# [Work task]
Show every line from the entries that follow which holds the word "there".

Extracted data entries
*****

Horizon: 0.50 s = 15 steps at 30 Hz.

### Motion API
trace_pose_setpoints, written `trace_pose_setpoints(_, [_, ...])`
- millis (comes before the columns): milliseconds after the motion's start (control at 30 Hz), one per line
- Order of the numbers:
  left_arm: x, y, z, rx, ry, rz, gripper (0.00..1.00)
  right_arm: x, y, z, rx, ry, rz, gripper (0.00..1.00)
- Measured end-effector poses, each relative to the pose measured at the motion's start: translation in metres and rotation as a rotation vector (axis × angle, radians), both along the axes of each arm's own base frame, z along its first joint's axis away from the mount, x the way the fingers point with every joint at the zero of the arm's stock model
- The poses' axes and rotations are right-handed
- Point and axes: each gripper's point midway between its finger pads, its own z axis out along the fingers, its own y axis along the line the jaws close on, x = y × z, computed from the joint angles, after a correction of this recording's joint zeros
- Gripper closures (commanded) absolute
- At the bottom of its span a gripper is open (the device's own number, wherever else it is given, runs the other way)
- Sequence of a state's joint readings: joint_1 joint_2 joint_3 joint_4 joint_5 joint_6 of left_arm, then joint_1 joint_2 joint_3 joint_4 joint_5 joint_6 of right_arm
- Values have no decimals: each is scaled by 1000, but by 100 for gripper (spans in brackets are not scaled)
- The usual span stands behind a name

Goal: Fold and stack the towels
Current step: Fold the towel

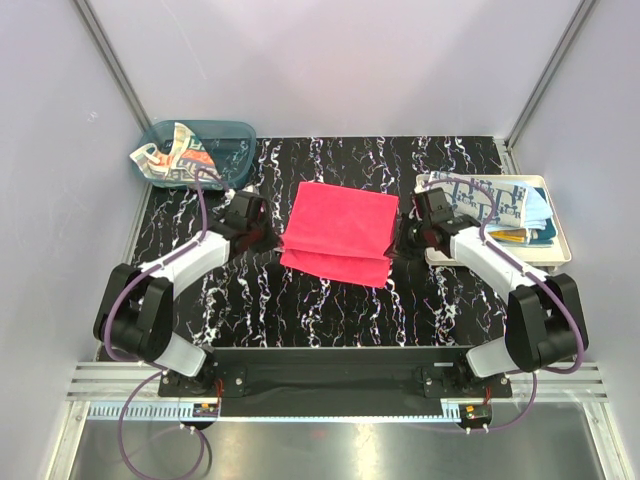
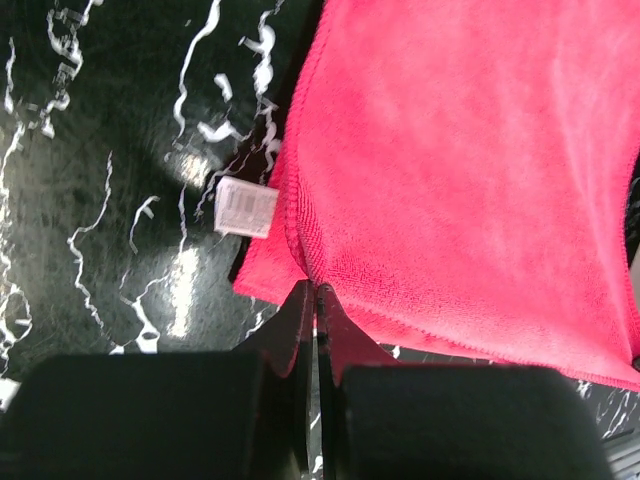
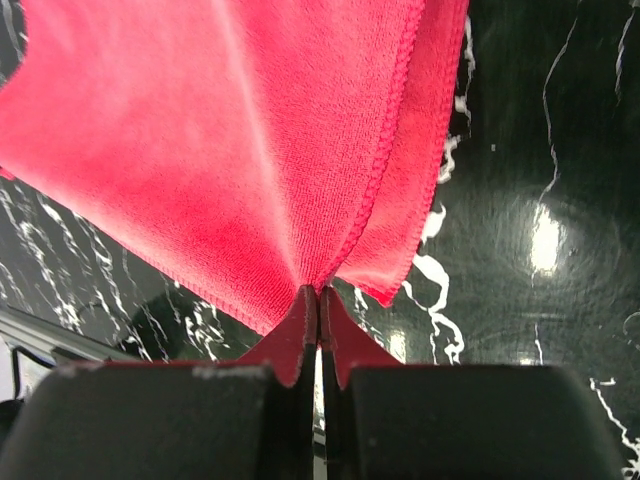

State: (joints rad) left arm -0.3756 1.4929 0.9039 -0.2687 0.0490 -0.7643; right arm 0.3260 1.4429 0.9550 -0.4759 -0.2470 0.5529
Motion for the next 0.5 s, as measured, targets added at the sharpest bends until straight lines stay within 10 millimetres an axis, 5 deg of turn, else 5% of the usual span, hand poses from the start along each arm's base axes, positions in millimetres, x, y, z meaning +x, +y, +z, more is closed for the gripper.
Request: trace_pose_setpoints(500, [-10, 5, -13, 12, 28, 2, 100, -37, 12, -37, -11, 87, 40, 92])
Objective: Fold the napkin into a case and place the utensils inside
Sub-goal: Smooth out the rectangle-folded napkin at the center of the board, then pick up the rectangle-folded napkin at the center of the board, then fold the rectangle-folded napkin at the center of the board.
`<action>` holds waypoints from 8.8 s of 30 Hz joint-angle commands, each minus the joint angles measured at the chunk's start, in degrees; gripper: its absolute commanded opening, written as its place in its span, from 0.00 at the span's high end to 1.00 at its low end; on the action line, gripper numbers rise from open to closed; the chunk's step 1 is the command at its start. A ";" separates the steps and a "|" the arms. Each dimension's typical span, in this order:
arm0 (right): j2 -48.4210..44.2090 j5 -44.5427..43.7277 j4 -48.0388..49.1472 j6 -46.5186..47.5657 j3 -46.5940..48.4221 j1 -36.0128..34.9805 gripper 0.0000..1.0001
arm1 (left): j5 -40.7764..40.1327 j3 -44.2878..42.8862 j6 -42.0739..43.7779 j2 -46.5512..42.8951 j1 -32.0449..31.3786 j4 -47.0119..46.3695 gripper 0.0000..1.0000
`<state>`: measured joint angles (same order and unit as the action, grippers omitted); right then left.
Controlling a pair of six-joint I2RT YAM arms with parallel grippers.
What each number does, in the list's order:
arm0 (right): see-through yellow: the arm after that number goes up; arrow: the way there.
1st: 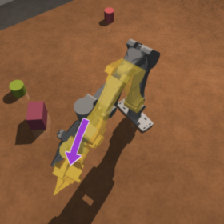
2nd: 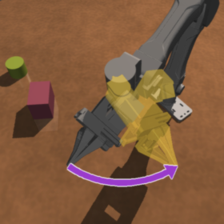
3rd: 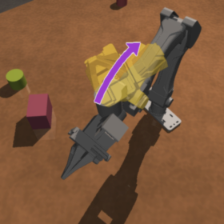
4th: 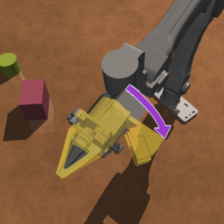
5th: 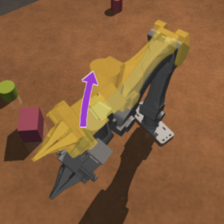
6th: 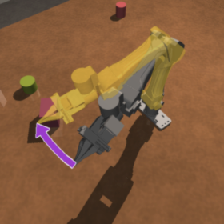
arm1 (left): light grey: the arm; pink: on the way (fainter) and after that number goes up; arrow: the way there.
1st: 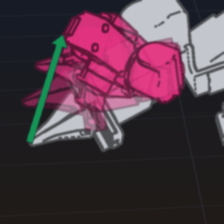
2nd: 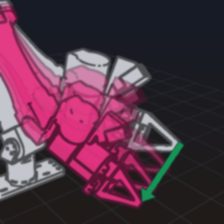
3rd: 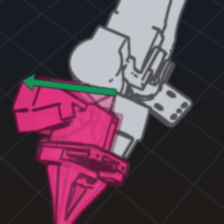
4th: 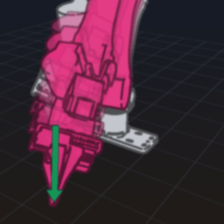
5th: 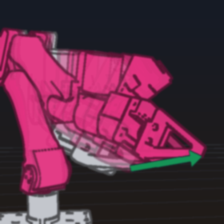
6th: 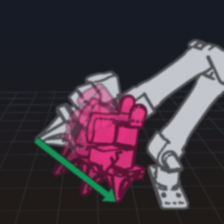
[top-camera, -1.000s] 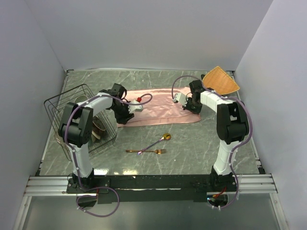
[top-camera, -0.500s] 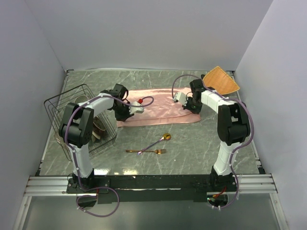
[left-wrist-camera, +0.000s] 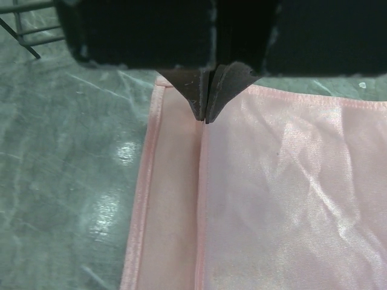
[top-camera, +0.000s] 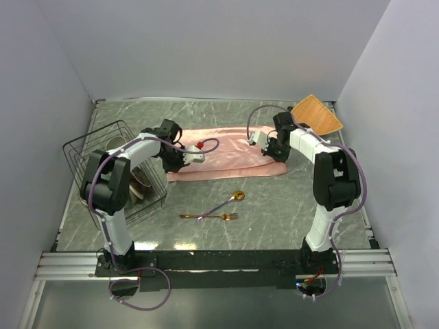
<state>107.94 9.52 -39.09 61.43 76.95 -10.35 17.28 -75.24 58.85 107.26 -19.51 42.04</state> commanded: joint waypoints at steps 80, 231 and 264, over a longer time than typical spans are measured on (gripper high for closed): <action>-2.21 2.52 -7.05 2.29 -1.27 -0.20 0.96 | -0.67 0.71 5.75 -0.82 -1.41 9.90 0.99; 11.59 1.82 -9.51 -45.08 20.17 7.18 0.53 | -4.63 -16.24 -82.93 2.94 2.73 -9.52 0.99; 12.64 4.19 -15.22 -43.94 25.62 10.00 0.51 | 5.92 -43.06 -97.34 31.87 -16.35 -25.95 0.99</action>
<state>121.84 12.78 -52.47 17.47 98.70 -0.58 21.67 -115.90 -35.22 139.17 -34.61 20.99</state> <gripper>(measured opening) 0.490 0.021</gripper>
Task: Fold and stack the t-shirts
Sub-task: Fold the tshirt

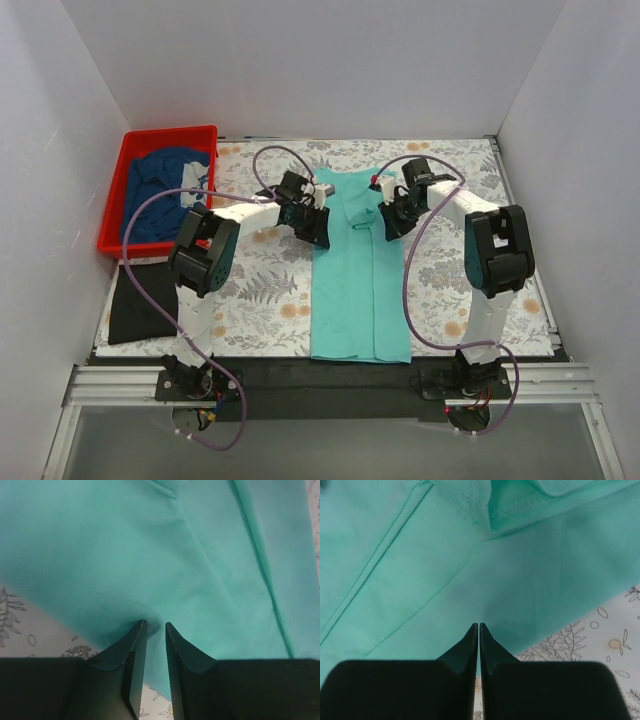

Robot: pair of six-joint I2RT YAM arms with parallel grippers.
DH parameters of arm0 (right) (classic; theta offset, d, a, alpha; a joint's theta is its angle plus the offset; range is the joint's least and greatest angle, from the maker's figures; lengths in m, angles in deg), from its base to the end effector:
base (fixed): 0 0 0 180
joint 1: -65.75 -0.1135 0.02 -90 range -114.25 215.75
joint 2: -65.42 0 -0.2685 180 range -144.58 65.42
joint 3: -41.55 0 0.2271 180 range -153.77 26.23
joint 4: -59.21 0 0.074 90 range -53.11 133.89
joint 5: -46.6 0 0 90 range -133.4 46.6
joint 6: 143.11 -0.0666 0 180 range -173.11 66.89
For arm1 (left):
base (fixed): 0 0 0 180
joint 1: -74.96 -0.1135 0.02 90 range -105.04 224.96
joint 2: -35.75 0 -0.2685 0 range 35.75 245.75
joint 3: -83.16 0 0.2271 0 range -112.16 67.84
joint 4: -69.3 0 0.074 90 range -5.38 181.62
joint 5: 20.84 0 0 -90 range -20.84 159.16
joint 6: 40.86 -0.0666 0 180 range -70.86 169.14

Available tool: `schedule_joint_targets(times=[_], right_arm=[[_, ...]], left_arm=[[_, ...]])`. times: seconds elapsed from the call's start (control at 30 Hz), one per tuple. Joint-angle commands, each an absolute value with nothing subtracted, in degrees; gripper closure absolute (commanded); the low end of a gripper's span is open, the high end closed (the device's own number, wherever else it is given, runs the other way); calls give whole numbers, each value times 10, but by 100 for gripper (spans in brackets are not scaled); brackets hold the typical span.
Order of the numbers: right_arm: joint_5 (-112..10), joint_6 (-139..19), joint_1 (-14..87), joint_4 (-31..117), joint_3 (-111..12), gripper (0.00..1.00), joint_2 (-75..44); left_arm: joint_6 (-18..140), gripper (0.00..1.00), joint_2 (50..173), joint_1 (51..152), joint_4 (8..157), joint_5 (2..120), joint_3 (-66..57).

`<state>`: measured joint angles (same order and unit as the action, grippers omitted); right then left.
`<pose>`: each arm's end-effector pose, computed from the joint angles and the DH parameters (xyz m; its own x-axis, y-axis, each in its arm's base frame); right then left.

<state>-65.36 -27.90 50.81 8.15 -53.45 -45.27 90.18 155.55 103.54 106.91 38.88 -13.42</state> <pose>0.3676 0.1239 0.1785 -0.6406 -0.5798 -0.5035 -0.7235 0.6754 0.1427 0.3582 -0.2334 0.1421 -0.9913 -0.1057 -0.0785 -0.0291 0.7576 -0.6521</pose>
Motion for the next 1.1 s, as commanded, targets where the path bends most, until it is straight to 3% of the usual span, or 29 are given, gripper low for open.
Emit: schedule_joint_targets(times=[0.0, 0.43, 0.6, 0.8, 0.83, 0.93, 1.07], right_arm=[[-647, -302, 503, 138, -537, 93, -477], [-619, -331, 503, 166, -737, 93, -646], [-625, -345, 503, 166, -776, 89, -639], [-600, -319, 504, 139, -832, 58, -577], [-600, -308, 505, 134, -843, 49, -552], [-617, -275, 504, 104, -849, 34, -492], [-675, -236, 503, 70, -791, 27, -394]], left_arm=[[923, 79, 1561, 1011, 1057, 387, -158], [919, 79, 1659, 951, 1064, 372, -273], [890, 79, 1692, 932, 1102, 388, -348], [915, 73, 1620, 930, 1103, 324, -334], [932, 69, 1598, 930, 1092, 290, -320], [934, 61, 1506, 931, 1064, 272, -277], [832, 42, 1355, 930, 1076, 268, -213]])
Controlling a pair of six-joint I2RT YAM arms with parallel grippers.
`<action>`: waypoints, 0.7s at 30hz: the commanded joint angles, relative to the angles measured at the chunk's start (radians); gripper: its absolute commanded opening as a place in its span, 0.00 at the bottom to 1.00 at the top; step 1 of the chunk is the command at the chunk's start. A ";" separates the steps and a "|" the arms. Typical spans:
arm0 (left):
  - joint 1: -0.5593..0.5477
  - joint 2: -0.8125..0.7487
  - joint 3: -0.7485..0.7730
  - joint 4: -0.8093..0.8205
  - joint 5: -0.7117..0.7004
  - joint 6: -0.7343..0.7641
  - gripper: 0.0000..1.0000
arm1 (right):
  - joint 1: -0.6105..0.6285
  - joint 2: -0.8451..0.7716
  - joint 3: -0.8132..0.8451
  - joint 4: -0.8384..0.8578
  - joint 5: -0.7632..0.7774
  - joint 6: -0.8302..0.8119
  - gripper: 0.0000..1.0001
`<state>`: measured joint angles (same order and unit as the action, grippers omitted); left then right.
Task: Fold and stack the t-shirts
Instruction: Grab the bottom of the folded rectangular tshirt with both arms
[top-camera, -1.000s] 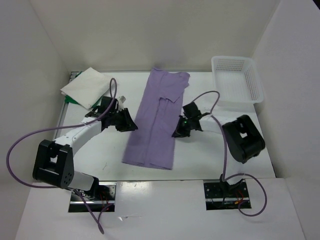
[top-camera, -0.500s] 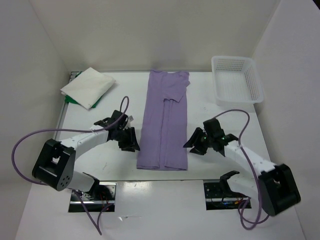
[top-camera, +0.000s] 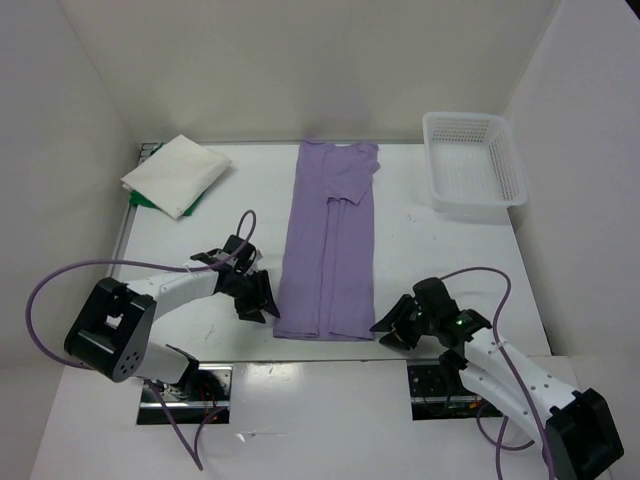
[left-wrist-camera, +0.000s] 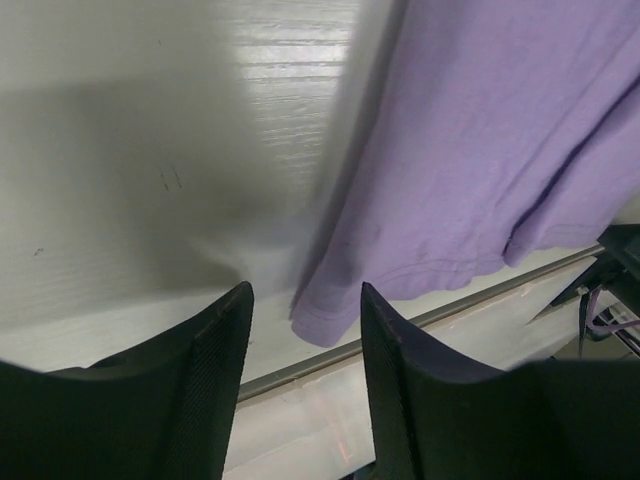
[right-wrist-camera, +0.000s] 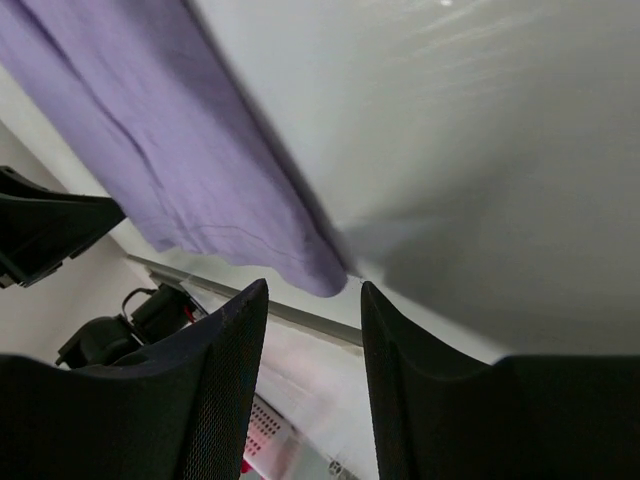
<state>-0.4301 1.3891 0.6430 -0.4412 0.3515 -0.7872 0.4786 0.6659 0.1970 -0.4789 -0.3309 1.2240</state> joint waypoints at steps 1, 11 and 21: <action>-0.004 0.033 -0.014 0.036 0.055 -0.009 0.53 | 0.041 0.037 -0.005 0.054 -0.005 0.040 0.48; -0.074 0.070 -0.032 0.064 0.098 -0.009 0.45 | 0.051 0.115 -0.005 0.129 -0.007 0.040 0.43; -0.075 0.050 -0.051 0.055 0.098 -0.020 0.15 | 0.077 0.187 0.024 0.151 0.015 0.037 0.07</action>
<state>-0.5011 1.4502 0.6044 -0.3805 0.4362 -0.7998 0.5285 0.8219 0.1894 -0.3580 -0.3309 1.2594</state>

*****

# [Answer section]
arm0 (right): see-through yellow: the arm after that number goes up; arrow: the way there.
arm1 (left): light grey: the arm; pink: on the way (fainter) and after that number goes up; arrow: the way there.

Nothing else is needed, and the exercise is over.